RIM's hub upbeat as BlackBerry maker sags, sacks
The mood is grim in Thirsty's, the tiny blue-collar pub across from Research In Motion's low-rise block of manufacturing buildings.
Barmaid Debbie said a trio of workers came in Monday afternoon to drown their sorrows, among the first to pay the price as the BlackBerry maker trims fat to better compete with larger rivals spitting out more popular devices.
Yet in a gastro-bar a few blocks east, where white-collar RIM staff meet daily, owner Jody Palubiski shrugs off concern that RIM's belt-tightening will hurt his sales.
As much as RIM helps add to my business, whether my business is going to survive is up to me and how dedicated I am, he said from a booth at the back of Wildcraft.
Two hundred RIM factory workers in Waterloo got marching orders on Monday, according to local media reports and residents. Others have lost jobs just outside Toronto, said an ex-employee still in touch with former colleagues.
RIM declined comment on the depth of the cull beyond what co-chiefs Mike Lazaridis and Jim Balsillie said on an earnings call last Thursday. They are the first job cuts at RIM for almost a decade, reflecting the tougher competition and a stock price that's sagged to 5-year lows.
But business and civic leaders in the region say the tech ecosystem RIM helped to build is resilient enough to withstand a period of reflection at the company.

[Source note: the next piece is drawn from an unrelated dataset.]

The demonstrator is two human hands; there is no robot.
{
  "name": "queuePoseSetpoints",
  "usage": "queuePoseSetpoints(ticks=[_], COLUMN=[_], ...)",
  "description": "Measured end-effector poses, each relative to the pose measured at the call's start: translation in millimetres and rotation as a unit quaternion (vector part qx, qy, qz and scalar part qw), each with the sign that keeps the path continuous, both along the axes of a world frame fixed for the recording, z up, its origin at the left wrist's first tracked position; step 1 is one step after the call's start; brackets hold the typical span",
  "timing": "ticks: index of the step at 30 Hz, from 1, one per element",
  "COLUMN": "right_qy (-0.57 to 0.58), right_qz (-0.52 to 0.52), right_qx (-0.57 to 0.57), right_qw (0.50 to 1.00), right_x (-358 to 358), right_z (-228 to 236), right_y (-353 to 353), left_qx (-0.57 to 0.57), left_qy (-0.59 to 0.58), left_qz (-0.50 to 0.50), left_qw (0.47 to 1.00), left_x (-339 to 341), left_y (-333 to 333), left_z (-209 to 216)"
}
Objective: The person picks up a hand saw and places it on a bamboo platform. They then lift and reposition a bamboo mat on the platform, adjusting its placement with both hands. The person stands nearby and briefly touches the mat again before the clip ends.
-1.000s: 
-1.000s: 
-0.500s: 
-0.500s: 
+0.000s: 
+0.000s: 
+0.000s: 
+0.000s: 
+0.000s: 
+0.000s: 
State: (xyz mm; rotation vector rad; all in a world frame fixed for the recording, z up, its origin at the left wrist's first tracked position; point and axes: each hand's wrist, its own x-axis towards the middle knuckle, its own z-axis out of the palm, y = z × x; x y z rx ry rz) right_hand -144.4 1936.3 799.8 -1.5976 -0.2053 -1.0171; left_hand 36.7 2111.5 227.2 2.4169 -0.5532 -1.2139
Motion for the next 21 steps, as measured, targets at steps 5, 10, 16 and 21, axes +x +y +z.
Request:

RIM's BlackBerry was long the benchmark for a security conscious business world.
But investors and shareholders are fast losing patience as the company slips from smartphone dominance to an also-ran spot behind Apple's iconic iPhone and a clutch of competitors using Google's Android software.
TURF WARS
Employees complain that a bulging ring of middle managers fight turf wars and ignore strategic needs. Pay levels have stagnated, and the pool of those eligible for stock options appears narrower than it was before.
There is always a fall guy, and it's somehow not management, a self-described veteran employee wrote on an online forum on Tuesday. I have gone from being so proud of this company, to completely disillusioned.
RIM has switched component suppliers twice in the last year, leading to delays getting new devices to market, and its PlayBook tablet faced scathing reviews when launched in April.
Still, Waterloo, a university city 90 minutes by train from Toronto, is giving RIM the benefit of the doubt.
There are folks out there who think the sky is falling. I don't think that is the prevailing sentiment here, said Avvey Peters, vice-president of operations at Communitech, which mentors startups and hosts Google's Canadian hub in a refurbished tannery building in next-door Kitchener.
People have confidence in RIM and yes, it's going through some changes, but I don't think there is panic by any means.
RIM employs about a third of the 30,000 people working in tech firms in the region of just over half a million people, and cuts there may even help others pick up talent.
As long as it's not excessive in terms of numbers, in some ways it's quite healthy, said Gerry Remers, the chief operating officer of projector company Christie Digital.
To some extent people are letting out a sigh of relief. They were sucking all the air out of the ecosystem here.
NOT JUST JOBS AND TAX RECEIPTS
Waterloo is grateful to RIM's leaders for more than jobs and tax receipts. Co-founder Lazaridis built a theoretical physics institute at his alma mater, the University of Waterloo, and his businessman sidekick Balsillie has added a center dedicated to international governance.
But the best and brightest don't stay in town seeking a job at RIM, according to student Jamie Murai, who critiqued RIM's developer relations in a widely read blog earlier this year and now develops software for Apple's platform.
Google moving into Waterloo may have been the first time RIM had to worry about local labor mobility, he said.
Google arrived a few years ago after buying local startup Reqwireless. It recently bought another, PostRank, and boasts 150 employees in its focal point for growth in Canada.
Other tech residents are growing too. Corporate software company Open Text is making room for an eventual doubling of its workforce to around 1,500.
Christie Digital, whose display technology shows up in CNN's election coverage and the Nasdaq trading wall, has 225 manufacturing workers in the region, up from 120 a year ago.
The community has confidence in RIM, it's a strong company with a strong balance sheet, Communitech's Peters said. But if there are changes on a larger scale, Waterloo reinvents.